Zebra finches (Taeniopygia castanotis) display varying degrees of stress resilience and recovery in response to constant light.

Traits vary in their ability to recover from stressors and is dependent on the magnitude, duration, or type of stressor. One such stressor is circadian rhythm disruption stemming from artificial light at night (ALAN). Circadian rhythm disruption may lead to long-term physiological consequences; however, the capacity in which individuals respond to recovery and display stress resilience is not known. Here, we exposed zebra finches (Taeniopygia castanotis) to constant light (24L:0D) or a regular light/dark cycle (14L:10D) for 23 days and a recovery period for 12 days. We measured body mass, corticosterone, and glucose levels before, during, and after constant light exposure and relative protein abundance of glucocorticoid receptors at death. In light-exposed birds, body mass significantly increased over time compared to birds under a regular light/dark cycle, but a 12-day recovery period reversed this increase.

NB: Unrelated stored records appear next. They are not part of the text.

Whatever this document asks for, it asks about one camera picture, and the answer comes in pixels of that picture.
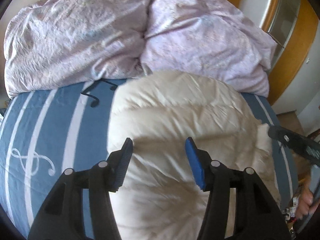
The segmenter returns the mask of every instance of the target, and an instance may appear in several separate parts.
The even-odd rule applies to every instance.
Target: metal screw
[[[220,162],[219,161],[212,161],[211,162],[211,166],[212,167],[219,167],[220,166]]]
[[[108,165],[108,163],[106,162],[106,161],[102,161],[102,162],[99,162],[98,163],[98,166],[100,167],[100,168],[104,168],[104,167],[106,167]]]
[[[68,168],[68,169],[66,169],[65,171],[64,171],[64,174],[66,174],[66,175],[70,175],[70,174],[72,174],[73,173],[73,169],[71,169],[71,168]]]
[[[254,169],[253,168],[246,168],[245,172],[252,175],[252,174],[254,174]]]

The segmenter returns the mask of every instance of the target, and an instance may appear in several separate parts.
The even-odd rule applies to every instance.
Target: pillow
[[[227,0],[151,0],[145,73],[180,70],[267,97],[276,43]]]
[[[143,75],[149,0],[43,0],[8,25],[9,97],[101,78]]]

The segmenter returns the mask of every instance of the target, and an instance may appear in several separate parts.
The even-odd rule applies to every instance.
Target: blue striped bed sheet
[[[120,85],[125,80],[110,80]],[[86,170],[108,157],[107,131],[114,91],[99,82],[89,93],[79,83],[58,90],[35,91],[17,96],[0,128],[0,204],[17,229],[26,237],[43,200],[60,174],[69,167]],[[243,94],[257,119],[278,124],[265,98]],[[276,177],[282,207],[297,185],[291,153],[273,142]],[[84,224],[93,238],[88,191],[84,190]]]
[[[265,97],[241,93],[247,101],[254,117],[262,123],[280,125],[276,113]],[[272,140],[272,156],[275,165],[276,179],[281,195],[280,208],[287,207],[293,194],[298,188],[298,174],[292,153],[289,148],[283,147],[280,142]]]

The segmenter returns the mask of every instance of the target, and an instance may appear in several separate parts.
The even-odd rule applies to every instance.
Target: human hand
[[[297,219],[302,219],[304,215],[308,215],[309,213],[313,214],[320,203],[320,200],[319,200],[318,203],[311,206],[313,203],[313,194],[309,189],[309,185],[310,185],[310,178],[307,179],[303,185],[303,190],[299,199],[299,205],[296,211]]]

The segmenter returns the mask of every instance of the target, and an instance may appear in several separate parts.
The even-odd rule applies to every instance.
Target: white stripe
[[[86,83],[84,84],[81,92],[83,92],[83,90],[85,90],[85,89],[87,89],[88,87],[90,87],[94,82],[95,82],[94,80],[86,82]]]
[[[255,97],[256,97],[257,101],[259,102],[261,108],[263,109],[264,113],[266,114],[270,124],[274,125],[274,123],[273,123],[268,111],[266,110],[265,106],[261,102],[260,98],[257,95],[255,95]],[[289,168],[289,163],[288,163],[288,160],[287,160],[287,155],[285,154],[285,151],[284,151],[283,146],[281,145],[281,142],[278,141],[278,144],[279,144],[279,147],[280,147],[281,152],[282,152],[285,168],[287,170],[288,181],[289,181],[289,189],[290,189],[290,197],[292,198],[293,197],[292,178],[291,178],[291,174],[290,174],[290,168]]]
[[[30,99],[32,98],[34,92],[30,92],[30,94],[28,95],[26,101],[24,102],[19,115],[17,117],[17,120],[13,126],[13,130],[12,130],[12,134],[11,134],[11,138],[9,141],[9,146],[8,146],[8,151],[7,151],[7,157],[5,160],[5,172],[4,172],[4,191],[5,191],[5,198],[7,201],[7,207],[8,207],[8,215],[9,218],[11,219],[12,223],[15,225],[14,223],[14,219],[13,219],[13,214],[12,214],[12,209],[11,209],[11,203],[10,203],[10,194],[9,194],[9,166],[10,166],[10,157],[11,157],[11,152],[12,152],[12,146],[13,146],[13,142],[14,139],[16,138],[16,134],[17,134],[17,130],[20,124],[20,121],[22,119],[22,116],[24,114],[25,109],[27,108]]]
[[[88,87],[87,83],[88,82],[84,84],[83,90],[85,89],[85,87]],[[84,109],[87,104],[88,98],[89,98],[88,96],[85,96],[82,94],[80,94],[78,98],[78,101],[69,125],[66,144],[64,147],[61,173],[63,173],[67,168],[73,168],[79,129],[80,129],[81,120],[84,114]]]
[[[56,92],[57,92],[56,89],[51,90],[47,99],[45,100],[45,103],[41,109],[36,125],[32,132],[27,159],[26,159],[26,168],[25,168],[26,172],[24,175],[24,200],[26,204],[27,218],[28,218],[30,227],[33,223],[33,212],[32,212],[32,205],[31,205],[31,176],[32,176],[31,173],[32,173],[34,152],[36,150],[36,145],[37,145],[39,133],[40,133],[44,118],[47,115],[48,109],[51,105],[52,100],[54,99]]]
[[[13,107],[13,105],[14,105],[16,100],[17,100],[17,97],[12,99],[11,103],[9,104],[9,107],[8,107],[7,111],[5,111],[4,119],[2,120],[2,124],[1,124],[1,128],[0,128],[0,140],[1,140],[1,137],[2,137],[2,133],[3,133],[3,129],[4,129],[5,123],[7,122],[8,116],[9,116],[9,114],[11,112],[11,109],[12,109],[12,107]]]

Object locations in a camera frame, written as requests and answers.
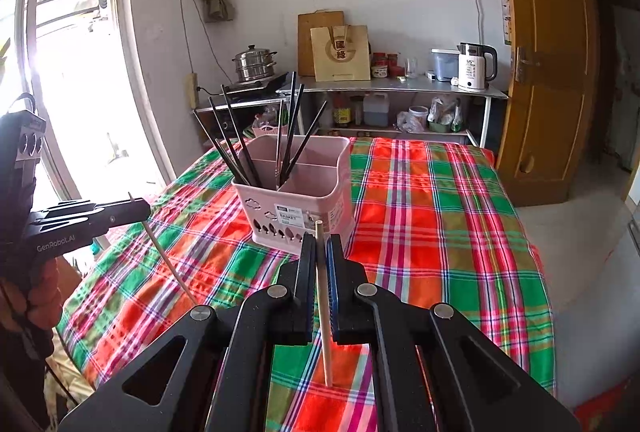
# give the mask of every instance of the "white kettle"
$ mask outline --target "white kettle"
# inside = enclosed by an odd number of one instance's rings
[[[466,90],[484,90],[487,82],[498,75],[498,52],[490,46],[480,44],[460,44],[458,46],[458,86]],[[494,60],[494,72],[486,75],[485,54],[489,53]]]

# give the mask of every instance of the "plaid tablecloth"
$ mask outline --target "plaid tablecloth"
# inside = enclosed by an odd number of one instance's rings
[[[481,150],[456,144],[355,140],[354,235],[345,255],[402,301],[447,301],[548,390],[552,319],[537,251]],[[151,226],[199,301],[241,304],[292,257],[256,245],[231,175],[215,151],[154,204]],[[94,385],[105,382],[190,307],[140,224],[130,227],[67,301],[58,329]],[[334,344],[324,386],[316,334],[276,347],[268,430],[374,430],[368,346]]]

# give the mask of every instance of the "wooden cutting board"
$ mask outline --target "wooden cutting board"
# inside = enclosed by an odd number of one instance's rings
[[[298,15],[298,74],[315,76],[311,29],[344,25],[344,11],[316,11]]]

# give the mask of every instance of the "pot lid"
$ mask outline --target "pot lid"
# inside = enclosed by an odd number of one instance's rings
[[[256,49],[255,46],[249,46],[249,50],[239,52],[232,61],[244,60],[246,58],[251,58],[252,56],[266,56],[269,52],[269,49]]]

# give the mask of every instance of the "metal screw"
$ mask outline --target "metal screw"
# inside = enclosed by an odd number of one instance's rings
[[[284,297],[284,295],[287,294],[287,288],[284,286],[281,286],[280,284],[274,284],[273,286],[270,286],[270,288],[267,290],[267,294],[271,298],[282,298]]]
[[[358,286],[358,294],[364,297],[372,297],[378,292],[378,288],[373,284],[360,284]]]
[[[209,318],[212,312],[209,306],[195,306],[189,313],[189,316],[198,322],[202,322]]]
[[[433,308],[433,313],[444,320],[449,320],[453,317],[453,307],[449,304],[438,304]]]

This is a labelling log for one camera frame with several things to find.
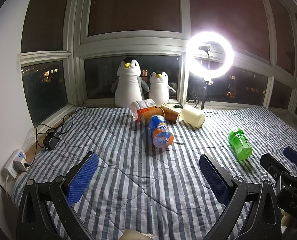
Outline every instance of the green bottle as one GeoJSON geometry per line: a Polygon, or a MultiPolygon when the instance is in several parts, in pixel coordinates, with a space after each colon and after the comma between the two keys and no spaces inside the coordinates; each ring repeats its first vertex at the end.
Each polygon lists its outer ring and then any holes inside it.
{"type": "Polygon", "coordinates": [[[252,146],[241,128],[232,129],[228,133],[228,141],[239,161],[246,160],[252,155],[252,146]]]}

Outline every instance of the penguin plush toy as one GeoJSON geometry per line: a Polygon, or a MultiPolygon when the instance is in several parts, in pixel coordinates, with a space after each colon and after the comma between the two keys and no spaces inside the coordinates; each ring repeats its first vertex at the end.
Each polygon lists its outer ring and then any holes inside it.
{"type": "Polygon", "coordinates": [[[143,90],[149,92],[149,86],[140,77],[141,68],[133,57],[126,57],[118,68],[118,80],[112,85],[117,107],[130,108],[134,101],[144,100],[143,90]]]}
{"type": "Polygon", "coordinates": [[[149,77],[149,81],[151,83],[151,87],[148,97],[154,100],[156,106],[167,104],[170,98],[169,90],[176,93],[176,91],[169,86],[168,76],[165,72],[162,74],[156,74],[153,72],[149,77]]]}

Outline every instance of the ring light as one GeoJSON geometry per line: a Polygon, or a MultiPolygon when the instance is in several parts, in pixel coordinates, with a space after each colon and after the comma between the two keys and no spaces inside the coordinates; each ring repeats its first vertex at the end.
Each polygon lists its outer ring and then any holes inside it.
{"type": "Polygon", "coordinates": [[[197,76],[206,78],[216,78],[224,75],[233,64],[234,51],[229,44],[229,42],[221,35],[214,32],[202,32],[191,38],[186,46],[186,65],[189,66],[189,70],[197,76]],[[197,60],[195,60],[194,55],[199,54],[198,49],[201,44],[207,41],[215,41],[219,43],[225,51],[225,62],[222,67],[216,70],[210,70],[202,67],[197,60]]]}

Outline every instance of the blue and white striped cloth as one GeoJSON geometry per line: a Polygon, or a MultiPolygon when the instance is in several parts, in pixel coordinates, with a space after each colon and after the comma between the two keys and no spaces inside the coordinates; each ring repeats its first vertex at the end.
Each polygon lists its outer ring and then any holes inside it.
{"type": "MultiPolygon", "coordinates": [[[[174,142],[158,149],[148,127],[134,121],[129,109],[80,110],[56,149],[39,151],[29,171],[16,180],[12,199],[18,207],[28,179],[52,181],[94,151],[100,157],[99,168],[74,209],[95,239],[118,239],[128,228],[152,234],[155,240],[202,239],[225,207],[199,169],[203,153],[246,182],[274,182],[260,166],[264,153],[297,176],[297,167],[282,154],[286,146],[297,150],[297,132],[267,109],[205,110],[205,115],[200,129],[183,121],[168,123],[174,142]],[[227,140],[236,126],[253,147],[253,155],[243,162],[237,161],[227,140]]],[[[63,130],[71,123],[68,119],[63,130]]],[[[60,235],[67,239],[53,204],[48,207],[60,235]]],[[[238,235],[248,208],[245,204],[231,237],[238,235]]]]}

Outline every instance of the white wall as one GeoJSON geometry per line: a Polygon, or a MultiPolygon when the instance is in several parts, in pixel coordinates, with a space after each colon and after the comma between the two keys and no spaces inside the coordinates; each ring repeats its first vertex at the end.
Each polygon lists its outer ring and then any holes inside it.
{"type": "MultiPolygon", "coordinates": [[[[26,105],[18,54],[21,52],[22,28],[30,0],[6,0],[0,9],[0,184],[4,185],[2,170],[12,152],[24,150],[33,143],[33,124],[26,105]]],[[[6,208],[0,189],[0,227],[7,232],[7,217],[14,216],[6,208]]]]}

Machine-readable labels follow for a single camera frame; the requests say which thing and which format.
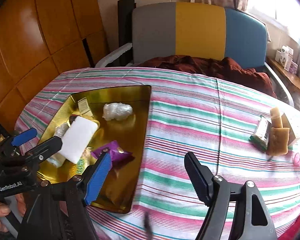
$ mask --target small cardboard box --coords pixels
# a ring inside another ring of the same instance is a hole
[[[288,48],[286,46],[282,46],[282,49],[281,49],[281,56],[280,56],[280,64],[285,68],[286,67],[286,63],[287,63],[287,60],[288,60],[288,55],[289,55],[289,52],[288,52]]]
[[[287,46],[288,48],[288,58],[287,58],[287,63],[286,63],[286,66],[285,66],[285,70],[286,71],[289,71],[290,70],[290,66],[291,66],[291,62],[292,62],[292,57],[293,57],[293,49],[290,48],[289,46]]]
[[[275,60],[276,62],[279,62],[279,63],[280,63],[280,57],[281,57],[281,51],[278,51],[278,50],[277,50],[277,52],[275,53],[275,58],[274,58],[274,60]]]
[[[88,104],[88,100],[86,98],[82,98],[78,101],[78,108],[81,115],[87,115],[92,117],[93,113],[91,112],[90,106]]]
[[[283,127],[290,128],[288,146],[291,146],[300,139],[300,128],[296,122],[292,122],[286,114],[283,114],[281,118]]]

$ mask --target chair armrest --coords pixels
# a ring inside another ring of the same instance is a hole
[[[119,58],[123,53],[132,48],[132,43],[127,43],[122,45],[120,48],[112,51],[107,56],[103,57],[99,62],[94,66],[95,68],[106,67],[109,63],[115,61]]]
[[[265,62],[265,67],[266,67],[267,74],[281,87],[281,89],[285,93],[285,96],[288,99],[289,105],[292,106],[292,107],[294,107],[292,96],[290,95],[288,89],[285,87],[285,85],[283,84],[283,82],[281,81],[281,79],[273,71],[273,69],[270,68],[270,66],[266,62]]]

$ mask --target brown blanket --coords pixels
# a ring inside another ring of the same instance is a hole
[[[215,60],[212,58],[172,55],[169,57],[156,57],[147,60],[139,66],[203,74],[253,88],[277,98],[272,89],[270,78],[266,73],[258,73],[254,68],[243,69],[229,57],[223,60]]]

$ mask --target window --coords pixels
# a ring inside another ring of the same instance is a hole
[[[300,45],[300,5],[297,0],[248,0],[247,12],[287,32]]]

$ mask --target striped tablecloth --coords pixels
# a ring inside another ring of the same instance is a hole
[[[70,94],[98,88],[152,86],[146,141],[131,212],[126,215],[88,208],[101,239],[146,239],[143,215],[150,212],[154,239],[195,239],[208,208],[198,200],[183,165],[193,151],[214,174],[229,182],[253,180],[282,235],[300,215],[300,167],[288,154],[270,158],[249,137],[260,115],[278,106],[300,124],[300,112],[258,91],[199,74],[153,68],[78,69],[59,75],[21,113],[17,130],[34,127],[38,136]],[[230,233],[230,204],[222,239]]]

Baseline levels of circulating glucose decreased in light-exposed birds compared to controls, but significantly increased after the 12-day recovery period. In contrast, the glucose stress response did not show a similar recovery trend as body mass or baseline glucose in light-exposed birds. We did not detect any changes in baseline corticosterone or stress reactivity in both groups throughout the experiment. Lastly, we found higher protein abundance of glucocorticoid receptors in light-exposed birds at death. Our results indicate that physiological and morphological traits vary in their ability to recover in response to constant light and warrants further investigation on the mechanisms driving stress resilience under a disrupted circadian rhythm.